## [Problem to solve]
Your task is to write out all of the records once more, exactly.

## [Task input]
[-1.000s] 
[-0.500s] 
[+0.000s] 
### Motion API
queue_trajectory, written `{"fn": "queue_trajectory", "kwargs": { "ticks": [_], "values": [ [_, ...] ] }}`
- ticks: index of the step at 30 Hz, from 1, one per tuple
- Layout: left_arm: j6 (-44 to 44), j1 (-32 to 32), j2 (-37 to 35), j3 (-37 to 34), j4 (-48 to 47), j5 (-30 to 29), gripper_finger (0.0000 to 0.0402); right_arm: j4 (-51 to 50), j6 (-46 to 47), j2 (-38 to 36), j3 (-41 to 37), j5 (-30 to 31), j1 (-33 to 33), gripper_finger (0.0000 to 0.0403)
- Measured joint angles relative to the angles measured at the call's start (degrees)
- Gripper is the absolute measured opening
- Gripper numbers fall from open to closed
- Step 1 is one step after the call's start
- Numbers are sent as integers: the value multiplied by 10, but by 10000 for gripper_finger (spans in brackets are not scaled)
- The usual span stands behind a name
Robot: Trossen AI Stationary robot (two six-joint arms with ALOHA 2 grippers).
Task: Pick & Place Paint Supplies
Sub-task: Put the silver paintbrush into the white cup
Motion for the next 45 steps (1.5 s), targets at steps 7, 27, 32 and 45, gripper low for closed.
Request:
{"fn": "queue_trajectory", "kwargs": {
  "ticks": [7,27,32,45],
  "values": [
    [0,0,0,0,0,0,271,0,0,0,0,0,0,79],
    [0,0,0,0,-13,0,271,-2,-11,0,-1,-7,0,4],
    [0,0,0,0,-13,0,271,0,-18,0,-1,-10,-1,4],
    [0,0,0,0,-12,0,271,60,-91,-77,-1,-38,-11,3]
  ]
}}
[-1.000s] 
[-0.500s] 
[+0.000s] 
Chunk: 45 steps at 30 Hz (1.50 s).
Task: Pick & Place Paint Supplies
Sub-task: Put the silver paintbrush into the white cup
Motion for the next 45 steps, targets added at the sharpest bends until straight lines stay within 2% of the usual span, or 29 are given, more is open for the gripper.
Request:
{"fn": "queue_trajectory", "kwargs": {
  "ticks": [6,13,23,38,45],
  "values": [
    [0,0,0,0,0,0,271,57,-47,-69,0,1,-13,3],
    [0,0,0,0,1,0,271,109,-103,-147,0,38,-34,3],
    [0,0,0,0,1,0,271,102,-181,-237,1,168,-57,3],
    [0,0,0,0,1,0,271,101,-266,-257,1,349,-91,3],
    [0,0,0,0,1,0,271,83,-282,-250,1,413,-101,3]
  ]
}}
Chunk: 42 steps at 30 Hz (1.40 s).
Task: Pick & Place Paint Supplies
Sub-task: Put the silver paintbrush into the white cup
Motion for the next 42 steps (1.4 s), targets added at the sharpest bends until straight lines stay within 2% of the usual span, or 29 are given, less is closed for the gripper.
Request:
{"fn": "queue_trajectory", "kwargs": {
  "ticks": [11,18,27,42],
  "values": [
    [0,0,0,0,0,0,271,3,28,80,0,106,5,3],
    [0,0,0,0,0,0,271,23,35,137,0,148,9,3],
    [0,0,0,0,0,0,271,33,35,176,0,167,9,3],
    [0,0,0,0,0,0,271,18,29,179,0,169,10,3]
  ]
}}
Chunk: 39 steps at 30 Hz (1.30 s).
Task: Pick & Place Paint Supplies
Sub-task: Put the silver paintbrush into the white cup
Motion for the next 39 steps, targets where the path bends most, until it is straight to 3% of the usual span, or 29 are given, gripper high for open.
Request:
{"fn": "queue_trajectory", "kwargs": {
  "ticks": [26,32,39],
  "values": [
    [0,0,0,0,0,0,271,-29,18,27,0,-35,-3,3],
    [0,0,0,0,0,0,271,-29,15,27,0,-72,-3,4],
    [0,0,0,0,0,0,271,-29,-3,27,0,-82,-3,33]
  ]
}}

## [Answer to this exercise]
[-1.000s] 
[-0.500s] 
[+0.000s] 
### Motion API
queue_trajectory, written `{"fn": "queue_trajectory", "kwargs": { "ticks": [_], "values": [ [_, ...] ] }}`
- ticks: index of the step at 30 Hz, from 1, one per tuple
- Layout: left_arm: j6 (-44 to 44), j1 (-32 to 32), j2 (-37 to 35), j3 (-37 to 34), j4 (-48 to 47), j5 (-30 to 29), gripper_finger (0.0000 to 0.0402); right_arm: j4 (-51 to 50), j6 (-46 to 47), j2 (-38 to 36), j3 (-41 to 37), j5 (-30 to 31), j1 (-33 to 33), gripper_finger (0.0000 to 0.0403)
- Measured joint angles relative to the angles measured at the call's start (degrees)
- Gripper is the absolute measured opening
- Gripper numbers fall from open to closed
- Step 1 is one step after the call's start
- Numbers are sent as integers: the value multiplied by 10, but by 10000 for gripper_finger (spans in brackets are not scaled)
- The usual span stands behind a name
Robot: Trossen AI Stationary robot (two six-joint arms with ALOHA 2 grippers).
Task: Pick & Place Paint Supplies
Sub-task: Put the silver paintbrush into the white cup
Motion for the next 45 steps (1.5 s), targets at steps 7, 27, 32 and 45, gripper low for closed.
Request:
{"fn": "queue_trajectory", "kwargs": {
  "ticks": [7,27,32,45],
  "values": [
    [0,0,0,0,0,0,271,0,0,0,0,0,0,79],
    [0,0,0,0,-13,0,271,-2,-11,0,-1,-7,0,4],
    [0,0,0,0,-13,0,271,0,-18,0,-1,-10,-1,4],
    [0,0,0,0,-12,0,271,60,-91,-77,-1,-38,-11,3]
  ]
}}
[-1.000s] 
[-0.500s] 
[+0.000s] 
Chunk: 45 steps at 30 Hz (1.50 s).
Task: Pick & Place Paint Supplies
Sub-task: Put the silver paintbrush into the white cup
Motion for the next 45 steps, targets added at the sharpest bends until straight lines stay within 2% of the usual span, or 29 are given, more is open for the gripper.
Request:
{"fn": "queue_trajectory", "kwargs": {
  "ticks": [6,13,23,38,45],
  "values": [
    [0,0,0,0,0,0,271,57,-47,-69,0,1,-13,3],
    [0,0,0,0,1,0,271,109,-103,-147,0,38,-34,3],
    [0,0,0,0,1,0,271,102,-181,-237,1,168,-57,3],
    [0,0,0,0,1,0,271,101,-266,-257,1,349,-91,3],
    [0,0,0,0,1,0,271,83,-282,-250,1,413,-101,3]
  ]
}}
Chunk: 42 steps at 30 Hz (1.40 s).
Task: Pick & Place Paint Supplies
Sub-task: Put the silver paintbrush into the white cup
Motion for the next 42 steps (1.4 s), targets added at the sharpest bends until straight lines stay within 2% of the usual span, or 29 are given, less is closed for the gripper.
Request:
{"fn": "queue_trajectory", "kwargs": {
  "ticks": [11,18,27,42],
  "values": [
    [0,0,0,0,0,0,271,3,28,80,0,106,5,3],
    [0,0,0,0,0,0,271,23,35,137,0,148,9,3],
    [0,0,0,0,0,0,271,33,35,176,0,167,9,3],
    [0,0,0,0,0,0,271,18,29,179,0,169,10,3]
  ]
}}
Chunk: 39 steps at 30 Hz (1.30 s).
Task: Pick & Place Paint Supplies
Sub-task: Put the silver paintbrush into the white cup
Motion for the next 39 steps, targets where the path bends most, until it is straight to 3% of the usual span, or 29 are given, gripper high for open.
Request:
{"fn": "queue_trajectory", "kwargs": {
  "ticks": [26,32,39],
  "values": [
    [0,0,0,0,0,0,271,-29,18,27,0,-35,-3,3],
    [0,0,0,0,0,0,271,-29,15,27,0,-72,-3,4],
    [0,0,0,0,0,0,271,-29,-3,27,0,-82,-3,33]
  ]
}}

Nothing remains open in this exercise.